For all cases, we have $(X \Perp Y \mid \*Z)$.
\end{proof}




\section{Application of deductive reasoning on causal discovery}

An appealing property of \textsc{deduce-dep} is that it can be seamlessly integrated into any constraint-based methods and serves as a modular subroutine. 
This highlights the practicality of \textsc{deduce-dep} since it aims to correct statistical errors from unreliable CITs, which could further prevent error propagation throughout the learning process.
To elucidate how our method works inside the constraint-based methods, we take HITON-PC (\Cref{sec:method-application-hiton}) and PC algorithms (\Cref{sec:method-application-pc}), representative local and global structure learning algorithms, respectively, as illustrative examples.  

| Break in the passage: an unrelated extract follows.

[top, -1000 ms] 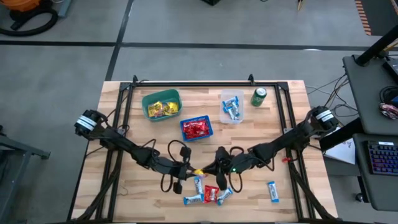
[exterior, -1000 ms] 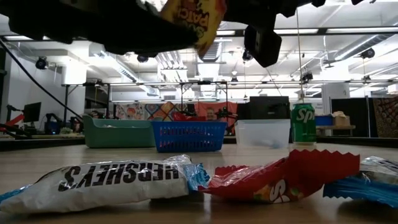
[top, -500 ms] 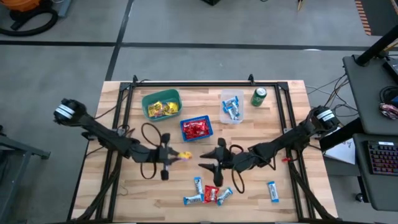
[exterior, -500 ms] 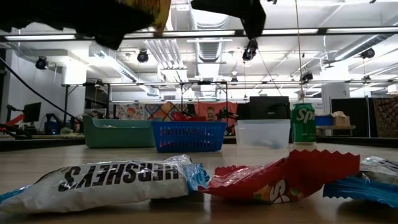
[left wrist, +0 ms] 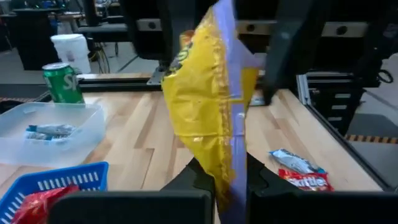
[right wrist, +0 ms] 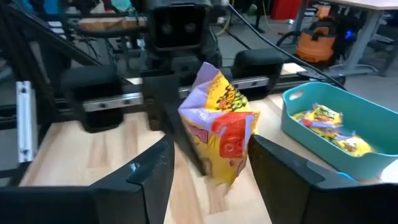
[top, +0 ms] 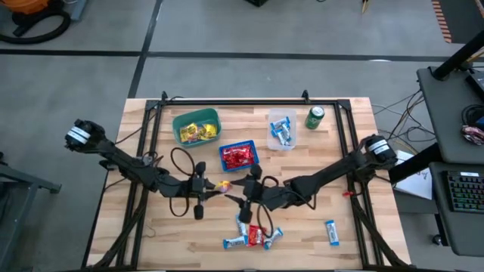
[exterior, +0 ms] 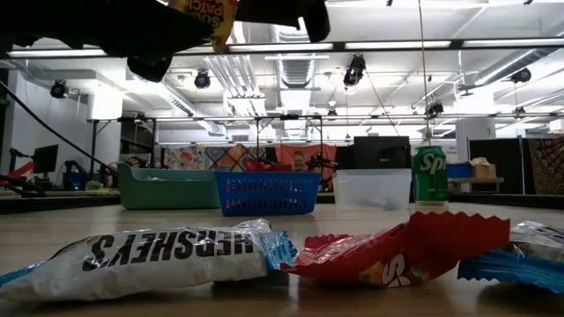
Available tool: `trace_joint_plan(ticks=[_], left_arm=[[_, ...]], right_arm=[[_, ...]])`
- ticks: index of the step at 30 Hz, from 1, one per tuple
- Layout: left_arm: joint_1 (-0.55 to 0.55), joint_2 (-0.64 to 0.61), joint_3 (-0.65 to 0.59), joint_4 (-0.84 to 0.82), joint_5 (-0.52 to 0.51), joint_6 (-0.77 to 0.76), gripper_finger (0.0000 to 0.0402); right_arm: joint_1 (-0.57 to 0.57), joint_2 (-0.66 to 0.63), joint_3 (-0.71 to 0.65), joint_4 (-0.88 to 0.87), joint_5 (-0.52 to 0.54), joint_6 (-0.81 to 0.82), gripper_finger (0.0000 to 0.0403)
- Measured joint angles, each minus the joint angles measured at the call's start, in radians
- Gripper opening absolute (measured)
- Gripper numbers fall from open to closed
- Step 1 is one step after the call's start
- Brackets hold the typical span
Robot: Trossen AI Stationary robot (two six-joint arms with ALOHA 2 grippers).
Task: Sort candy
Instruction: Put the sour patch candy into the blue green bin
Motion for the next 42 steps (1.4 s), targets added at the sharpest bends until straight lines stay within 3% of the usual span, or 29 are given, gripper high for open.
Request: trace_joint_plan(ticks=[5, 8, 12, 20, 27, 31, 35, 37, 42], left_arm=[[-0.002, 0.0, 0.0, 0.0, 0.007, -0.008, 0.0], [-0.005, 0.0, 0.0, 0.002, 0.011, -0.009, 0.0], [-0.012, -0.006, 0.0, 0.004, -0.001, -0.013, 0.0], [-0.007, -0.102, 0.0, -0.063, -0.025, -0.009, 0.0], [0.047, -0.275, 0.0, -0.362, -0.182, -0.078, 0.0], [0.182, -0.398, 0.013, -0.691, -0.205, -0.21, 0.0], [0.426, -0.451, 0.062, -1.039, -0.175, -0.326, 0.0], [0.576, -0.446, 0.08, -1.118, -0.075, -0.32, 0.0], [0.954, -0.358, 0.076, -1.116, 0.368, -0.195, 0.0]], right_arm=[[-0.002, 0.007, 0.011, -0.001, -0.037, -0.044, 0.0151], [-0.002, 0.007, 0.01, 0.007, -0.034, -0.048, 0.0097], [-0.002, 0.007, 0.009, 0.01, 0.052, -0.022, 0.0022], [-0.002, 0.003, 0.02, 0.011, 0.042, 0.044, 0.005], [-0.01, -0.044, 0.02, -0.113, 0.033, 0.056, 0.0097], [-0.029, -0.082, 0.019, -0.278, 0.034, 0.097, 0.012], [-0.06, -0.097, 0.015, -0.395, 0.035, 0.116, 0.0136], [-0.081, -0.097, 0.012, -0.434, 0.031, 0.115, 0.0142], [-0.143, -0.097, -0.005, -0.498, 0.001, 0.136, 0.0148]])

\subsection{HITON-PC with \textsc{deduce-dep}}
\label{sec:method-application-hiton}

\begin{algorithm}[t]
    \begin{algorithmic}[1]\footnotesize
    \State \textbf{Input}: a set of variables $\*V$, the target variable $T$, dependency measure, CI tester
    \State \textbf{Output}: a tentative parents-children set \textsc{tpc} for $T$ \smallskip
    \State Initialize $\textsc{tpc}$ with an empty set.
    \State Let $\textsc{open}$ be $\set{X\in\*V \mid X\not\Perp T}$
    \State Sort $\textsc{open}$ in descending order w.r.t correlation with $T$
    \While{\textsc{open} is not empty}
        \State Let $X$ be an element popped from \textsc{open}.
        \State Update $\textsc{tpc}$ with $X$. 
        \Repeat
            \For{$Y\in \textsc{tpc}$}
                \If {$(Y \Perp T \mid \*S)$ for some  $\*S \subseteq \textsc{tpc} \setminus \{Y\}$}
                    \If{not \textsc{deduce-dep}$(\set{Y},\set{T},\*S)$}
                        \State Remove $Y$ from \textsc{tpc}.
                    \EndIf
                \EndIf
            \EndFor
        \Until{No change in \textsc{tpc}}
    \EndWhile
    \State \textbf{return} \textsc{tpc}
    \end{algorithmic}
\caption{HITON-PC-Nonsym with \textsc{deduce-dep}}\label{alg:hiton-pc-nonsym-dd}
\end{algorithm}


We augment a local structure learning algorithm, HITON-PC \citep{JMLR:v11:aliferis10a}, with \textsc{deduce-dep} as a subroutine. HITON-PC is an algorithmic instance from the Generalized Local Learning Parents and Children framework \citep{JMLR:v11:aliferis10a}, which outputs parents and children of a target variable. It consists of two subroutines, namely, HITON-PC-Nonsym and symmetry correction. 
The former outputs the superset of the parents-children set of a target variable, which is then pruned by the latter.
Although pruning ensures the outcome of HITON-PC-NonSym is correct, empirical evaluations have shown that applying symmetry correction adds little to performance improvement, sometimes leading to performance degradation. 
This is due to the frequent occurrence of low-power CITs and their subsequent influences on the algorithm \citep{JMLR:v11:aliferis10b}. 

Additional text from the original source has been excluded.